(WHAT TO PRODUCE) Only lines holding "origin" are needed; copy each of them from the data below.

(SOURCE MATERIAL)

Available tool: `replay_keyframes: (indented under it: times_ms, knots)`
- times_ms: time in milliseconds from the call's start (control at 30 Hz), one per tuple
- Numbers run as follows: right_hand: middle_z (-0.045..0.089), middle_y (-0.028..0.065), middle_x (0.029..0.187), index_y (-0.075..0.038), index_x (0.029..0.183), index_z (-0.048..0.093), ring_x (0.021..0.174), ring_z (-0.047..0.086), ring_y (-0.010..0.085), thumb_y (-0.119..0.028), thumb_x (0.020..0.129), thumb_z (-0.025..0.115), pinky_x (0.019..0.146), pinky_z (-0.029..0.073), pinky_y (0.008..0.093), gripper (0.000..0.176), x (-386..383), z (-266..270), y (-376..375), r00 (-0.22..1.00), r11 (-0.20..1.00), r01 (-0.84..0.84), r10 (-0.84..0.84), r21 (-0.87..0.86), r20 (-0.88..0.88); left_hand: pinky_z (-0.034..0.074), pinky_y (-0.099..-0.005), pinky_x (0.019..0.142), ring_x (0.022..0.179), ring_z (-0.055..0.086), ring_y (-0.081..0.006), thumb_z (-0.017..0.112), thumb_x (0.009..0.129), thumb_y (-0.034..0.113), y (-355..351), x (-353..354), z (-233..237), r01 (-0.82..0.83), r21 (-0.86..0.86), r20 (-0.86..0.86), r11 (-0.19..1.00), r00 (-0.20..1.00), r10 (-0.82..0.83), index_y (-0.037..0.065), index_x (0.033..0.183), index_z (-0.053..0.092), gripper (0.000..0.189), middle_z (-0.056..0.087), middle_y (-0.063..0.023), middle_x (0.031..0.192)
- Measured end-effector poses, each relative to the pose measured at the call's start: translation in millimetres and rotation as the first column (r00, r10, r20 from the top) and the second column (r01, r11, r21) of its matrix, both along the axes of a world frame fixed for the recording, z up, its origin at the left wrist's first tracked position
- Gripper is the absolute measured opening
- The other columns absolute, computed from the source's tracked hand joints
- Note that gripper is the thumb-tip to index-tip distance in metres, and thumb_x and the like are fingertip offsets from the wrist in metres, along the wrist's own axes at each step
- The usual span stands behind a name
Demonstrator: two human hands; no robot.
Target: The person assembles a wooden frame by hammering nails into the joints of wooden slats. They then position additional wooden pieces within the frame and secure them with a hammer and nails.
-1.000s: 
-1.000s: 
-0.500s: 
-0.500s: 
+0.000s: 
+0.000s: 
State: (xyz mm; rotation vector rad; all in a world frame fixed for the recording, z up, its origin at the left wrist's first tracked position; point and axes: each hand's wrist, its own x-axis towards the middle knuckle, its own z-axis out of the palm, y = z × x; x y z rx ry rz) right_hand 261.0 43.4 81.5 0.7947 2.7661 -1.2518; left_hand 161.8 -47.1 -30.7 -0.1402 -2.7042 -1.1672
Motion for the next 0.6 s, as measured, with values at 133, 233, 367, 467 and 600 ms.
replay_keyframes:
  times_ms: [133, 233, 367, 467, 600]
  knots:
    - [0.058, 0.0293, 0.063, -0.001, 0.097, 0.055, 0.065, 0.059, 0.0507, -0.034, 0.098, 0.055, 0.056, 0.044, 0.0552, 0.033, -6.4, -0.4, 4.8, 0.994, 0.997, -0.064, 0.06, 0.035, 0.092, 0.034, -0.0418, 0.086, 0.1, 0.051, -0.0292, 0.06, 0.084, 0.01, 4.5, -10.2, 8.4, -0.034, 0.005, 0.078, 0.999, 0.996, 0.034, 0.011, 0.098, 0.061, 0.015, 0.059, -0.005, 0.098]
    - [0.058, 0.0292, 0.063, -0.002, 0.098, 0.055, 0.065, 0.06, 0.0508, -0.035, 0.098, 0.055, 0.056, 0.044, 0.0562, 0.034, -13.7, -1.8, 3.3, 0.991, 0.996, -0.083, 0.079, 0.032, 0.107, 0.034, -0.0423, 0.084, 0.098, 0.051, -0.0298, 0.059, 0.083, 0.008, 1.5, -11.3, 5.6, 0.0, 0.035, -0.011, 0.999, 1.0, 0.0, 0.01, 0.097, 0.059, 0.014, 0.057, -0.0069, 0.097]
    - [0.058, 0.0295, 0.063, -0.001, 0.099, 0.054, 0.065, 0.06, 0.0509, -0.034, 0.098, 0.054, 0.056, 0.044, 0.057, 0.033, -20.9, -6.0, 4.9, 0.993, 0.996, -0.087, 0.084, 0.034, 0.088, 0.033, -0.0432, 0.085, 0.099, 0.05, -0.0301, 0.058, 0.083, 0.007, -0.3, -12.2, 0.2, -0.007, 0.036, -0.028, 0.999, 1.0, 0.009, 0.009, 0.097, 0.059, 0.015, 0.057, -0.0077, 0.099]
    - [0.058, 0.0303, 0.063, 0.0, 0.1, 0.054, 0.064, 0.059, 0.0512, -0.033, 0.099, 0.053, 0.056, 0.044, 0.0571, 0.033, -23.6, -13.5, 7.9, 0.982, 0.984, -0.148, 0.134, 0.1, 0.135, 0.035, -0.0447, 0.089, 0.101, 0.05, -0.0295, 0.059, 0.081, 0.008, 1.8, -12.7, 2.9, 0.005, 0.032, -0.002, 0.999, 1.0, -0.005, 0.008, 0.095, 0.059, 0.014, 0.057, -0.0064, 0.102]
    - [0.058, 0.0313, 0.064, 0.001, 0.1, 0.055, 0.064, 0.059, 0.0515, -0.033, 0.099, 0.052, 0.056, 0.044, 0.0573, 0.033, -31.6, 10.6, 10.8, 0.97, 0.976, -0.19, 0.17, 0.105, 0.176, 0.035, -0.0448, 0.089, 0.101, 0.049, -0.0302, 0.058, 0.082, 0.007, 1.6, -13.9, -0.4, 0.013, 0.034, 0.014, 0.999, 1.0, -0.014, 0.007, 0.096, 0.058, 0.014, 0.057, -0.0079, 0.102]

(OUTPUT OF THE EXERCISE)
- Measured end-effector poses, each relative to the pose measured at the call's start: translation in millimetres and rotation as the first column (r00, r10, r20 from the top) and the second column (r01, r11, r21) of its matrix, both along the axes of a world frame fixed for the recording, z up, its origin at the left wrist's first tracked position
State: (xyz mm; rotation vector rad; all in a world frame fixed for the recording, z up, its origin at the left wrist's first tracked position; point and axes: each hand's wrist, its own x-axis towards the middle knuckle, its own z-axis out of the palm, y = z × x; x y z rx ry rz) right_hand 261.0 43.4 81.5 0.7947 2.7661 -1.2518; left_hand 161.8 -47.1 -30.7 -0.1402 -2.7042 -1.1672

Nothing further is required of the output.